By 2001 it was becoming obvious that the software side of the project
was very large, and with new FPGAs coming out more internal memory it
became pratical to implement several simpler processors (Plurion) and
get roughly the same performance as one big one. And having bytecodes as
the native instruction set of these processors the software side would
be more comparable to an interpreter. This would not rule out
sophisticated optimization later on, though targeting bytecodes would
make the adaptive compiler more like AOStA
(http://www.esug.org/data/ESUG2003/aosta.pdf) than Self, which is
actually a good thing.
Even though the bytecode processors were very similar to Forth processor
which are very good for low level computing, I felt that a more
RISC-like processor would do a better job of handling i/o. So I tried
out various designs and the idea was that a Plurion system would be a
mix of stack processors for executing user code and RISC-like processors
for doing i/o. Having implemented things like serial ports in hardware I
had been impressed by how quickly such things grow as you add more and
more counters an registers. A processing implementing the same thing in
software could be smaller since on board memory is so much denser than
random logic in modern FPGAs and a single ALU would be time multipled to
handle as many counters as you need.
In parallel with these two design efforts (bytecode processor and i/o
processor) I also looked at the possibility of doing a microcoded
processor for running Squeak. My own bytecodes were so much simpler than
Squeak's that they could be directly executed, but it was obvious that a
proper Squeak processor would look more like JOP (a Java processor
implemented in FPGAs - http://www.jopdesign.com/). The old Xerox D
machines and the Lisp Machines were also a good inspiration for this, of
course, but the pipelined design used in JOP is more interesting. I did
think that JOP was trying to save too much memory: the first pipeline
stage looks up the fetched bytecode in a 256 entry memory to get the
start address of the first microinstruction, just like the Dorado did.

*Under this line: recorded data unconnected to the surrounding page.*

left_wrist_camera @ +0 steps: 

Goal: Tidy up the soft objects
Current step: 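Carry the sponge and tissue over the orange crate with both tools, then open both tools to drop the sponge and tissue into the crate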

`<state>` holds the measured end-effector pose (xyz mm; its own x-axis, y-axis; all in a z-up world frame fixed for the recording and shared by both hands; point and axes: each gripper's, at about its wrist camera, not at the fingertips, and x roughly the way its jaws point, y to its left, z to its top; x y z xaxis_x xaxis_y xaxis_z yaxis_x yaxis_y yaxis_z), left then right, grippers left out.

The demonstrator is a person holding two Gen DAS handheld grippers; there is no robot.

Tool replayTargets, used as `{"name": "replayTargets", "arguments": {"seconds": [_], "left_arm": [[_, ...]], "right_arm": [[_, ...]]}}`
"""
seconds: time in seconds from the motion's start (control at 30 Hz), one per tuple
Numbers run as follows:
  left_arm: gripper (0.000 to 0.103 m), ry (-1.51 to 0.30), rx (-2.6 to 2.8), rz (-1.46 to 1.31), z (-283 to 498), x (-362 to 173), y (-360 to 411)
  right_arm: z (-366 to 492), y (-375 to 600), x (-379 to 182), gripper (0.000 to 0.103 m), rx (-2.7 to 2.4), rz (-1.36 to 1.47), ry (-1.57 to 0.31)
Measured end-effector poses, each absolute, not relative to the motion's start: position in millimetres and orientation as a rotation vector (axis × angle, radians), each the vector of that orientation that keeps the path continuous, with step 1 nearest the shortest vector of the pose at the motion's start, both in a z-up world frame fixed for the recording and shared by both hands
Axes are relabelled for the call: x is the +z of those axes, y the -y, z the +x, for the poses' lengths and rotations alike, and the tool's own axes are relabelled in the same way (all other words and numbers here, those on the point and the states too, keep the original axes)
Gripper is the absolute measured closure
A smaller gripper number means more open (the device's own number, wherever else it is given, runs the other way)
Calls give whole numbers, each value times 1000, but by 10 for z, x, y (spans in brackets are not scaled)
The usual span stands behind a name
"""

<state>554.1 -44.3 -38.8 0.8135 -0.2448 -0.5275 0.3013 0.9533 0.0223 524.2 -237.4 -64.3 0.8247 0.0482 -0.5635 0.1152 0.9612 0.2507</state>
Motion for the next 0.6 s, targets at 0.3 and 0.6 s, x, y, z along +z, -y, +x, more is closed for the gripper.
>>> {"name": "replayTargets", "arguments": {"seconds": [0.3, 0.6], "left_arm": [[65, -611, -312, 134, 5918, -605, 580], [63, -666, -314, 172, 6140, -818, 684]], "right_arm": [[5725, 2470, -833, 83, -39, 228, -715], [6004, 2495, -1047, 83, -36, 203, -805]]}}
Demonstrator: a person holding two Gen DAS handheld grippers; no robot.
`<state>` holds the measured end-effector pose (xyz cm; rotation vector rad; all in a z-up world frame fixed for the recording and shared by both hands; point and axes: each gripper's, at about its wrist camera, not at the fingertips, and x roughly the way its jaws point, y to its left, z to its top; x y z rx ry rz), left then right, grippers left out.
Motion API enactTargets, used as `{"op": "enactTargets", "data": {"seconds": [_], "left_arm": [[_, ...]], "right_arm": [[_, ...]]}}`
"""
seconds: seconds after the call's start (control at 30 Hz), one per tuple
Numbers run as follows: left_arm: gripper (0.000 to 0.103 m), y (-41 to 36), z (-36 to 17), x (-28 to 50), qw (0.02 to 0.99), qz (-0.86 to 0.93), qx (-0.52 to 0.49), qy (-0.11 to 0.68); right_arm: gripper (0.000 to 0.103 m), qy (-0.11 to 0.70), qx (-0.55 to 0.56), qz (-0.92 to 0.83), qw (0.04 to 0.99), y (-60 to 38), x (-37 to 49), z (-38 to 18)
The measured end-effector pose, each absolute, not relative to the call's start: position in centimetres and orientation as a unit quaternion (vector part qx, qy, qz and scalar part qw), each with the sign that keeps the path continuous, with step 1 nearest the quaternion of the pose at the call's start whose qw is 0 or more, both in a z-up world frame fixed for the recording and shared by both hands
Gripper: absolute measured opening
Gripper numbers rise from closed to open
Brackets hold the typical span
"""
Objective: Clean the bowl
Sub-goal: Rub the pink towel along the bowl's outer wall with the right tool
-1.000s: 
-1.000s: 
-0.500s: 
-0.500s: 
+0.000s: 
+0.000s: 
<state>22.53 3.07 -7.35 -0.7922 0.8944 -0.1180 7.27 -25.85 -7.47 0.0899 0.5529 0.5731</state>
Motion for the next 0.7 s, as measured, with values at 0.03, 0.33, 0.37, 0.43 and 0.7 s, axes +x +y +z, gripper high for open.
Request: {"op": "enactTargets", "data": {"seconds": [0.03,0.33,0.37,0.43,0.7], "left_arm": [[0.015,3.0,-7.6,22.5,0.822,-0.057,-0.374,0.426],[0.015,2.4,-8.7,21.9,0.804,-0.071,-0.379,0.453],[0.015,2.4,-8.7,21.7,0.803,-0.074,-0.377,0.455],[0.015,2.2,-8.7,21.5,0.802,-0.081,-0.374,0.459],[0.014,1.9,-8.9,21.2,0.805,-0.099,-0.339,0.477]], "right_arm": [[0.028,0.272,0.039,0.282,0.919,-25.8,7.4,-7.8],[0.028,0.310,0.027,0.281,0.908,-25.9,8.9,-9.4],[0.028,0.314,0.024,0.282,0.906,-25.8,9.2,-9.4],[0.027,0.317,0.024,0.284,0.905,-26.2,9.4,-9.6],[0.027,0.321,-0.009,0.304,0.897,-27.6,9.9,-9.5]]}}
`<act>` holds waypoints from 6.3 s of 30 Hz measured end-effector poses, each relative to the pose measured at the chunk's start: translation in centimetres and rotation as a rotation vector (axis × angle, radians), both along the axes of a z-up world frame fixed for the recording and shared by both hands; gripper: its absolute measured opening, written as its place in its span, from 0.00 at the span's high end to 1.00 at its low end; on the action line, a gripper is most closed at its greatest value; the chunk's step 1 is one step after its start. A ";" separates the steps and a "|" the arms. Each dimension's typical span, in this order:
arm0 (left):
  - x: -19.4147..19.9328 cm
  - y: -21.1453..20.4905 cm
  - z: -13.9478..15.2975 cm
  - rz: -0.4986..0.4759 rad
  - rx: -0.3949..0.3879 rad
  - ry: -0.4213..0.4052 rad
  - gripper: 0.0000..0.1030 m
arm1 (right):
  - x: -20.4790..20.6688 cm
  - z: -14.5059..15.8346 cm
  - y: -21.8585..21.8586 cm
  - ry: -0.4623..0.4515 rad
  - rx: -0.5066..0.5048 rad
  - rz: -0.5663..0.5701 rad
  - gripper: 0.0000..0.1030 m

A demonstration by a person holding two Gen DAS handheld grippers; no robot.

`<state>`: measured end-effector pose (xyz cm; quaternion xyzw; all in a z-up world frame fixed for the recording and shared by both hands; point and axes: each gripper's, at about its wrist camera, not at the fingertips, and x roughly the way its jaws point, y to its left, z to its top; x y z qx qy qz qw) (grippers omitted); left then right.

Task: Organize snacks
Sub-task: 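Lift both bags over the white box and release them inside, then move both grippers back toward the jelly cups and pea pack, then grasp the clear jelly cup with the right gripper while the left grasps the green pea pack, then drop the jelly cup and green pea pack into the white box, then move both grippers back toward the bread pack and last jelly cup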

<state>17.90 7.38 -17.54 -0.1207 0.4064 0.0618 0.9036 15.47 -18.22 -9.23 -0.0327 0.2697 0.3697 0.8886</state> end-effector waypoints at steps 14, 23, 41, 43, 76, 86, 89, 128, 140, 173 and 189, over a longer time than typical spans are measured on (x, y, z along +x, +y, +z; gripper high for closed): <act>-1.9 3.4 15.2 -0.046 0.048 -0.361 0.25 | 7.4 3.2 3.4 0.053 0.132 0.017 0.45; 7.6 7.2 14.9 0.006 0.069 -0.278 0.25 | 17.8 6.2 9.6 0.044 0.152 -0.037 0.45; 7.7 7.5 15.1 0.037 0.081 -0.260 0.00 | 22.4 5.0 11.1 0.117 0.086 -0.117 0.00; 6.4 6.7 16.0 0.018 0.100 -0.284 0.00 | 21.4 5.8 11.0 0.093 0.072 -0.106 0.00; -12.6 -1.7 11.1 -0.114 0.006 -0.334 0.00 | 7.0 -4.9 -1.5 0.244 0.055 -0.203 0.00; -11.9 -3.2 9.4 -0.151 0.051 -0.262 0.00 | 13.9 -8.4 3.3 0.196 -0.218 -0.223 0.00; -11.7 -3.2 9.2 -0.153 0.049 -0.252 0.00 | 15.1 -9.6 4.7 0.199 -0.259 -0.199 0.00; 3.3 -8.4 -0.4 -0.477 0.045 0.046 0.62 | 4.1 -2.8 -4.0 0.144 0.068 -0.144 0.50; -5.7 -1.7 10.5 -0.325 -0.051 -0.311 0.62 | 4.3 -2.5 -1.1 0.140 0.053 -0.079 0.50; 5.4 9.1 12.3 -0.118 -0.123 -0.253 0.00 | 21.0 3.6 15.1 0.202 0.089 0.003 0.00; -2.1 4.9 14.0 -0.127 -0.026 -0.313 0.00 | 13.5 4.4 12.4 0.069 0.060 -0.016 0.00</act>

Why not just waste a few words for each instruction and avoid an
indirection? Just jump directly to microinstruction BC*4 after fetching
bytecode BC and if you need more than four microinstructions you include
a jump (this will be a slow instruction anyway, so the jump won't hurt
much). Most bytecodes execute in one or two microinstructions and you
could use the leftover words for those entries that are longer. You can
also make the microcode memory larger than 1024 words and put the rest
of the large instructions in this overflow area.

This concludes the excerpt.